Court: In-house lawyer isn't protected by Title VII

By Pat Murphy
The Daily Record Newswire
 
BOSTON — Rebecca Weeks lost her job as in-house counsel for the Kansas State Fire Marshal after raising alarms about unlawful discrimination in the fire marshal’s office.

At first blush, you might say that Weeks had a viable claim for Title VII retaliation. Not so, says the 10th Circuit.

According to the court, Weeks hadn’t engaged in protected opposition to Title VII discrimination because she never stepped outside her role as in-house counsel for the state agency.
Weeks became general counsel for the fire marshal’s office in 2004. Three years later, Dan McLaughlin was appointed state fire marshal, becoming Weeks’ boss. McLaughlin fired Weeks in April 2009. There are two conflicting stories as to why Weeks lost her job.

As Weeks tells it, the beginning of the end was when two employees in the office came to her complaining of pregnancy discrimination and a hostile work environment.
Weeks claims that she got on McLaughlin’s bad side when she advised him to take the allegations of discrimination seriously.

When Weeks subsequently sued the state fire marshal in September 2009, she alleged that McLaughlin fired her because of her advice and that his action constituted retaliation in violation of Title VII.

On the other hand, McLaughlin claims that Weeks lost her job because she was a slacker, to put it bluntly.

According to the state fire marshal, Weeks regularly devoted as many as five hours of the work day to her personal affairs. To make the point that Weeks wasn’t a particularly hard worker, McLaughlin alleged that, when he asked Weeks to produce a piece of draft legislation in 2007, she didn’t finish the project until September 2008.

Putting aside the factual disputes in the case, the 10th Circuit decided last Thursday that Weeks didn’t have a claim of Title VII retaliation, regardless of McLaughlin’s motivations. The court’s decision affirmed a summary judgment in favor of the state fire marshal.

Standing squarely in the way of Weeks’ lawsuit was 10th Circuit precedent.

In a 1996 case, McKenzie v. Renberg’s Inc., the court held that, for an in-house lawyer to engage in protected opposition, she must do more than provide legal advice to her employer on how best to resolve a claim of discrimination asserted by another employee.

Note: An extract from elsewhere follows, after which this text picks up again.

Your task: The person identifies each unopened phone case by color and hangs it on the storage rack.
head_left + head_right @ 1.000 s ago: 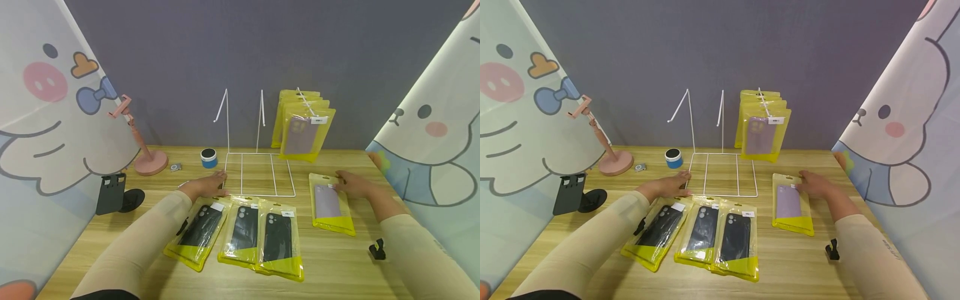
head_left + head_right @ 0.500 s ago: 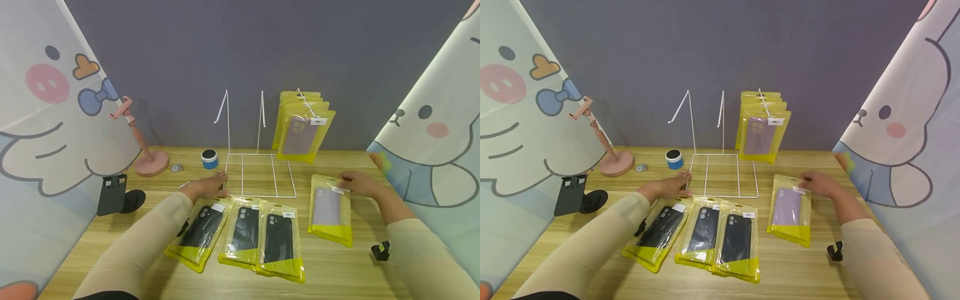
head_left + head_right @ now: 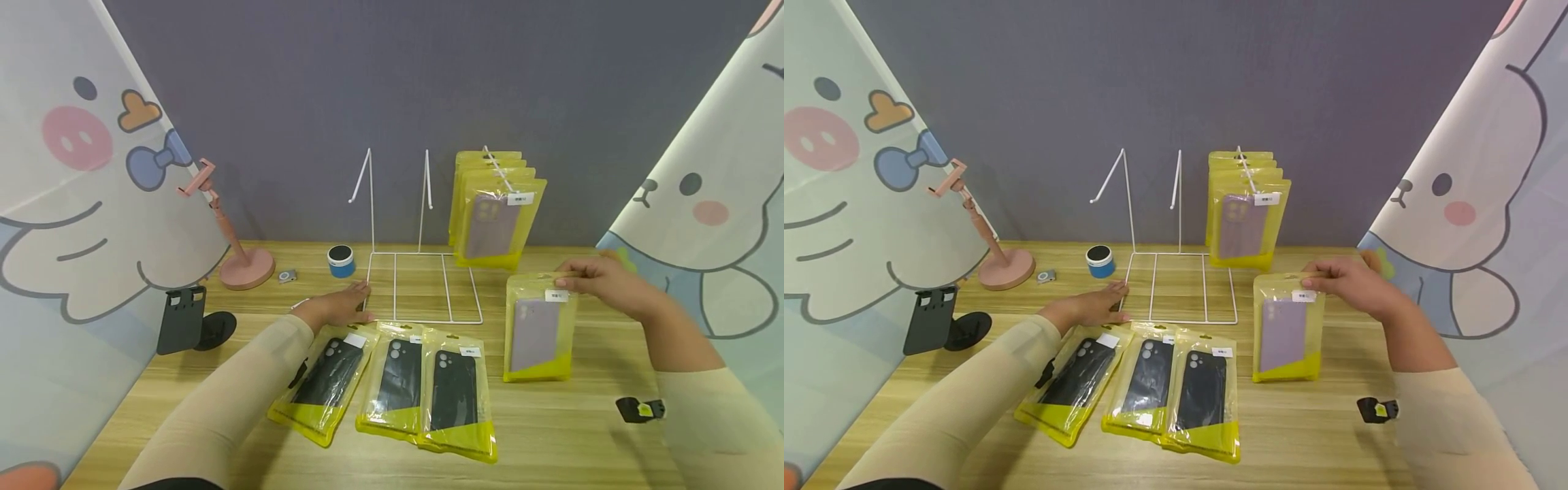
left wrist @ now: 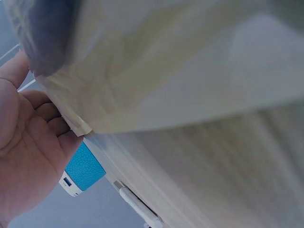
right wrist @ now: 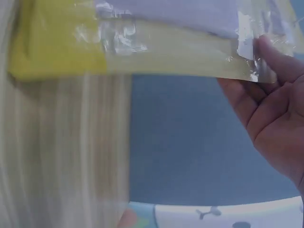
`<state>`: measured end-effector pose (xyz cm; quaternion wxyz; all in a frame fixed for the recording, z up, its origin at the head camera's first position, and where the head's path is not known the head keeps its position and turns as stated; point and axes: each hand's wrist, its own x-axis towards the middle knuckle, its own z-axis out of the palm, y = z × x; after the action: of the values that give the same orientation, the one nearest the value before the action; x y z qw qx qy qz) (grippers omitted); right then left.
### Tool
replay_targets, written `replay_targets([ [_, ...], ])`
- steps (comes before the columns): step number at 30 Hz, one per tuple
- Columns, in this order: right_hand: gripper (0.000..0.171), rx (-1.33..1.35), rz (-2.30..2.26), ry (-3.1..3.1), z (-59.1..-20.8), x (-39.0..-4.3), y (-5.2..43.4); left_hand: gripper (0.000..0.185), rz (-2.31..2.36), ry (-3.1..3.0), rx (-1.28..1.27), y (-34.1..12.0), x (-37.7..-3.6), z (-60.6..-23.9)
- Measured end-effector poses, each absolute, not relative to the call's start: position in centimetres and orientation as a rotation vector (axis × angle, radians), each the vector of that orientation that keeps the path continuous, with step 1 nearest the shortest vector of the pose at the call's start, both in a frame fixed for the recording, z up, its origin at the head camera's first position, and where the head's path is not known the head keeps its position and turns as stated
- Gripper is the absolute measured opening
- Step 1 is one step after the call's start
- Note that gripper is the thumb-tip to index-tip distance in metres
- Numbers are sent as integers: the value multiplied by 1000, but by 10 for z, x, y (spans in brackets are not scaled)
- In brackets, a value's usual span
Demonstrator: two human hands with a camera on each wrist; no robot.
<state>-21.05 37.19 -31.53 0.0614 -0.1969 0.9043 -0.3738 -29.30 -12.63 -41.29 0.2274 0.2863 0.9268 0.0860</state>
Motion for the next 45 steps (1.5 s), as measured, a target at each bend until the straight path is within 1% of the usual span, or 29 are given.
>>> replay_targets([
  [8,19,-661,-1259,2738,-282,-203,344,84,253,2550,786,-127,-292,-414],
  [11,20,-688,-1300,2797,-269,-206,334,84,250,2549,783,-127,-293,-414],
  [17,22,-631,-1297,2982,-246,-213,316,84,241,2557,785,-126,-293,-413],
  [22,23,-631,-1406,3014,-232,-220,305,83,232,2564,782,-125,-292,-410],
  [33,36,-463,-1487,3024,-225,-236,293,84,217,2559,781,-124,-294,-412],
  [38,39,-408,-1395,3059,-229,-246,291,84,215,2563,783,-125,-294,-413],
  [45,48,-324,-1250,3114,-229,-255,285,85,218,2555,761,-125,-293,-412],
])
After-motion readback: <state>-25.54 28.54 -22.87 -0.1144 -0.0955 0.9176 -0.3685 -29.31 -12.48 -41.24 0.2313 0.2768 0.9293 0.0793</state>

Under McKenzie, the lawyer must instead “step outside … her role of representing the company and either file (or threaten to file) an action adverse to the employer, actively assist other employees in asserting [Title VII] rights, or otherwise engage in activities that reasonably could be perceived as directed towards the assertion of rights protected by [Title VII].”

As it turns out, Weeks had placed her case squarely in the crosshairs of the McKenzie rule by stipulating in the district court that, when she rendered the advice she was allegedly fired for offering, she was acting within the scope of her duties as the state agency’s general counsel.

“That stipulation — that acknowledgment that she was at all relevant times acting within her role as counsel for the agency and simply seeking to assist it in fulfilling its legal obligations — was enough to doom her case under McKenzie’s rule,” wrote Circuit Judge Neil M. Gorsuch in Weeks v. Kansas.

The judge admitted that the continued viability of McKenzie is debatable in light of subsequent decisions by the Supreme Court.

“A few years ago, and well after McKenzie, the Supreme Court suggested that all one has to do to oppose an unlawful employment practice in Title VII cases is to ‘antagonize … ; contend against; … confront; resist; [or] withstand,’” Gorsuch observed. “Whether and how this general standard meshes with McKenzie’s preexisting and more particular rule for retaliation claims by in-house attorneys is not clear.”

Alas, Weeks failed to challenge the continued viability of McKenzie in the district court, thus waiving the argument for her appeal. So the 10th Circuit will have to wait for another case before deciding whether McKenzie remains good law.